Repeat the listing below exactly. Pictures do not belong in the copy.

DATA SEGMENT.
***

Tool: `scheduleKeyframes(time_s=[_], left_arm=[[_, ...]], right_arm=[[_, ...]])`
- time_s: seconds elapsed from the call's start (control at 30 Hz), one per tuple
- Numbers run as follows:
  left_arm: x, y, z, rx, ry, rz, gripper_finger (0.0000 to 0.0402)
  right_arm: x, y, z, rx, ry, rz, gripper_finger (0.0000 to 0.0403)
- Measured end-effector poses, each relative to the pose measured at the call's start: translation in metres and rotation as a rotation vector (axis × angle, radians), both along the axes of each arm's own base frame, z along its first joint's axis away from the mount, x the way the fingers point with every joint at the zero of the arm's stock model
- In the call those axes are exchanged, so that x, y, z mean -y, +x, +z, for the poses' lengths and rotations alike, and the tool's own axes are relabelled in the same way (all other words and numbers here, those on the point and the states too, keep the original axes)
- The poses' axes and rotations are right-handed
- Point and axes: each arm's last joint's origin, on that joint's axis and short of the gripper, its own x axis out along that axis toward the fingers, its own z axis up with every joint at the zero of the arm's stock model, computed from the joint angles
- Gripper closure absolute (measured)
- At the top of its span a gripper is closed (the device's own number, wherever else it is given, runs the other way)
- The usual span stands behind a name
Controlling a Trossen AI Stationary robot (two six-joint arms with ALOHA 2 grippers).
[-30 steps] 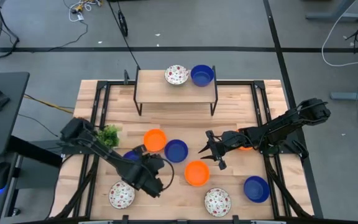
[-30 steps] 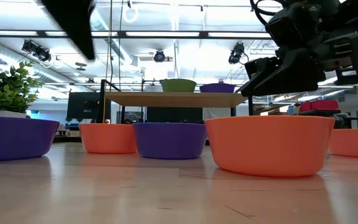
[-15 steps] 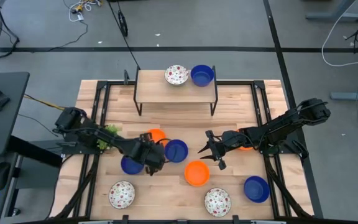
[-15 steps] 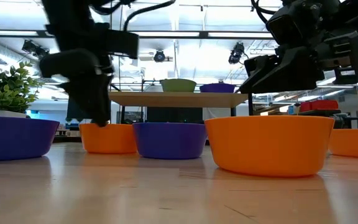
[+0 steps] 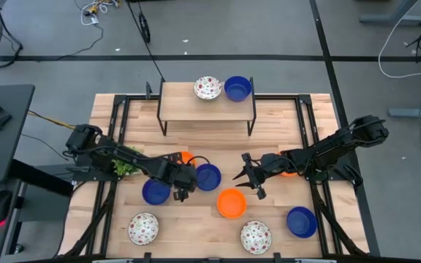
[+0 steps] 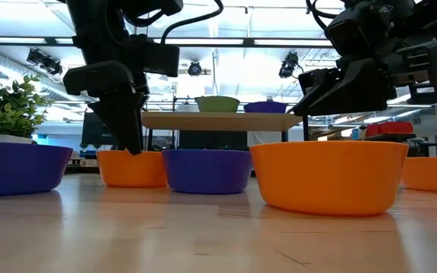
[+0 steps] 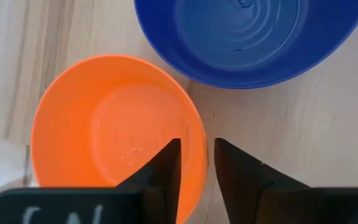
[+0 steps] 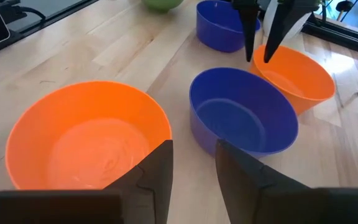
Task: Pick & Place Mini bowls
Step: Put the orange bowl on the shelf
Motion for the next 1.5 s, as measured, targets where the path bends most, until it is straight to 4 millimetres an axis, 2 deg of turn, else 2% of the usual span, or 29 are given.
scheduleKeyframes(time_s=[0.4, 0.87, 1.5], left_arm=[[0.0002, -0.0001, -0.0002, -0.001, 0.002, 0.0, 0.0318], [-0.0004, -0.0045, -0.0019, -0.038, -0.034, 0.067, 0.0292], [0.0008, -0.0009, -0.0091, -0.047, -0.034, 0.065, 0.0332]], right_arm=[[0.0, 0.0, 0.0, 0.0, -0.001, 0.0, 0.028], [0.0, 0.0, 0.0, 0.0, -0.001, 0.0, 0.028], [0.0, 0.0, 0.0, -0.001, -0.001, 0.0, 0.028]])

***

REPLY TO THE EXERCISE.
Tool: `scheduleKeyframes(time_s=[_], left_arm=[[_, ...]], right_arm=[[_, ...]])`
- time_s: seconds elapsed from the call's start (control at 30 Hz), one per tuple
- Numbers run as follows:
  left_arm: x, y, z, rx, ry, rz, gripper_finger (0.0000 to 0.0402)
  right_arm: x, y, z, rx, ry, rz, gripper_finger (0.0000 to 0.0403)
- Measured end-effector poses, each relative to the pose measured at the call's start: translation in metres and rotation as a rotation vector (axis × angle, radians), both along the axes of each arm's own base frame, z along its first joint's axis away from the mount, x the way the fingers point with every joint at the zero of the arm's stock model
- In the call those axes are exchanged, so that x, y, z mean -y, +x, +z, for the poses' lengths and rotations alike, and the tool's own axes are relabelled in the same way (all other words and numbers here, those on the point and the states too, keep the original axes)
- The poses' axes and rotations are right-handed
- Point and axes: each arm's last joint's origin, on that joint's axis and short of the gripper, its own x axis out along that axis toward the fingers, its own z axis up with every joint at the zero of the arm's stock model, computed from the joint angles
- Gripper closure absolute (measured)
- At the top of its span a gripper is closed (the device's own number, wherever else it is given, runs the other way)
- The usual span stands behind a name
Controlling a Trossen AI Stationary robot (two six-joint arms with ALOHA 2 grippers).
[-30 steps] 
[-30 steps] 
[-15 steps] 
[-15 steps] 
[+0 steps] 
[+0 steps] 
[+0 steps] 
[+0 steps] 
Task: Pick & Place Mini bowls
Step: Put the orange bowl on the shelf
Motion for the next 1.5 s, as measured, targets where the path bends most, until it is straight to 4 millimetres an axis, 2 deg of turn, else 2% of the usual span, or 29 are given.
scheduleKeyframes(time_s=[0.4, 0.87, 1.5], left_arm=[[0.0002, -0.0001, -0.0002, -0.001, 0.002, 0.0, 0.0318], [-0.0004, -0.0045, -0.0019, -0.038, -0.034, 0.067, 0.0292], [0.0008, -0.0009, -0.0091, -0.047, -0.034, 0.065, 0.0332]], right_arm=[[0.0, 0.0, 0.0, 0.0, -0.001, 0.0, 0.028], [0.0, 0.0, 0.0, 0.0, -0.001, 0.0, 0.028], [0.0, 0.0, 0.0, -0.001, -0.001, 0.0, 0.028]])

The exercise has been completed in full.